Pratt parsing resolves this by exploiting the fact that, while the two rules share a common prefix (which is why the PDA needs to choose P vs M up front), they diverge in the middle with different operators. We can use the operator to decide which rule to “return” into:

fn expr() -> Expr {
    let mut lhs = Expr::Number(bump(NUMBER));

    loop {
        match peek() {
            PLUS => {
                bump(PLUS);
                let rhs = Expr::Number(bump(NUMBER));
                lhs = Expr::Add(lhs, rhs);
            }
            MINUS => {
                bump(MINUS);
                let rhs = Expr::Number(bump(NUMBER));
                lhs = Expr::Sub(lhs, rhs);
            }
            _ => { break }
        }
    }

    lhs
}

The full version of Pratt parsing uses two more tricks, which make it nicer to work with but aren’t directly relevant to this post. A quick summary for completeness:

  • Infix operator rules have a common suffix as well as a common prefix, so Pratt parsing can combine them instead of handling them separately per-operator.
  • Naive recursive descent would use a separate function for each operator precedence level, but they all use the same control flow, so Pratt parsing combines them into one function with a parameter for the current precedence.

LR parsing

PDAs may or may not be the most intuitive way to think about Pratt parsing, but they are a good way to understand LR parsing, which gets its power from the same two tricks! In fact, I would argue that the name “top-down operator precedence” is a misnomer, and that Pratt parsing is actually bottom-up just like LR: it parses the leaves of the AST first, then combines them into larger and larger trees.

LR parsing is usually presented as a table-based algorithm, constructing a PDA similar to ours ahead of time, then parsing by looking up its edges based on the current state and input token. It’s also possible to generate code that runs the PDA directly, which is sometimes called recursive ascent. (I tried writing one of these by hand once.) This is one of the benefits of thinking in terms of PDAs—you can apply what you figure out to multiple implementation styles.

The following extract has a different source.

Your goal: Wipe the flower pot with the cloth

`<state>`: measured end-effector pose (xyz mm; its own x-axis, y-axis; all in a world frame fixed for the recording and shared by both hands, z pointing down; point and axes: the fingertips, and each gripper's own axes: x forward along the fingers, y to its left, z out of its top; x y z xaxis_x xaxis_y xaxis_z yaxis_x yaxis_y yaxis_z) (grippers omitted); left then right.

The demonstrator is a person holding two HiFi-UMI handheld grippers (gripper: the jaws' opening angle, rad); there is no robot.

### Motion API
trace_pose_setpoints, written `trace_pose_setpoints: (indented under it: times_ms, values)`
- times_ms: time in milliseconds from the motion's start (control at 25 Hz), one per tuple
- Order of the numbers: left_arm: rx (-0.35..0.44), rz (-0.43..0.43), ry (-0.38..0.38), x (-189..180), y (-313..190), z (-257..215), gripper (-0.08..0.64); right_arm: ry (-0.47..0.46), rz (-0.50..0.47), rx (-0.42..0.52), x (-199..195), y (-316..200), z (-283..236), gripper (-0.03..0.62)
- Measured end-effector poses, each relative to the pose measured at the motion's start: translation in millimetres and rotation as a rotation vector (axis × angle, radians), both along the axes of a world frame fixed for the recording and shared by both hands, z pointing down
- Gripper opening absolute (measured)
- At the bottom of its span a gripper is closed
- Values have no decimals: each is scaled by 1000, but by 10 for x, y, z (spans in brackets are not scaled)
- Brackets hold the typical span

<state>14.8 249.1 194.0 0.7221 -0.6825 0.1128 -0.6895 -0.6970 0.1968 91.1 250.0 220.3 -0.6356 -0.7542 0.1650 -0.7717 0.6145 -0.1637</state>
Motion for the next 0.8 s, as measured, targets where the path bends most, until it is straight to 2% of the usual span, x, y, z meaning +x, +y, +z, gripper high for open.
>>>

There are three major differences between the PDAs we constructed above (which mirror the control flow of recursive descent) and the automata used for LR parsing. One is a tweak to how the stack is used, and the other two are fairly standard state machine transformations that implement the Pratt parsing tricks.

The LR stack

Above, we used the PDA stack to keep track of where to continue after finishing a rule, with an edge back to each call site. LR uses a different scheme, which is simpler in some ways but doesn’t match recursive descent as closely.

Instead of per-call site return edges, an LR automaton pushes each state it enters onto the stack, and when it reaches the end of a rule it pops the group of states from that rule all at once, in a “reduce” action. This means rules need to have fixed lengths so we know how many states to pop, but it also means the edge labels no longer need to include stack operations. We also bring back the nonterminal edges, so we know where to go after reduce actions.

The automaton for the JSON grammar (now lightly refactored to give the rules fixed lengths) looks like this:

value = NUMBER
      | array
array = "[" elems "]"
      | "[" "]"
elems = elems "," value
      | value

JSON LR parser with ϵ edges

At this point, the dashed ϵ edges still match recursive descent’s function calls, which has one subtle complication: to make the fixed-length rule scheme work, you would need to avoid pushing states reached via those ϵ edges. The actual LR algorithm doesn’t need to worry about this, though, because of how it implements the first Pratt parsing trick:

ϵ closure

The first trick was to skip “call” edges and rely only on the “return” edges (or reduce actions) edges to keep track of what rule we’re in. A finite state machine with ϵ edges can always be converted to an equivalent state machine without them, which will bake this trick directly into the automaton.

This is done by finding the “ϵ closure” of each state, or the set of all states reachable by following ϵ edges. Then we can introduce shortcut edges past them like this:

JSON LR parser without ϵ edges

This is, again, a bit of a rat’s nest. The main thing to notice here is that, except for the value rule, all the rules’ initial states have disappeared. We skip past them every time we enter a new rule, directly from its “call” site.

Determinization

The second trick was to merge common prefixes between rules. A nondeterministic finite state machine, or one with multiple edges leaving a state with the same symbol, can always be converted to an equivalent deterministic state machine, which again will bake this trick directly into the automaton.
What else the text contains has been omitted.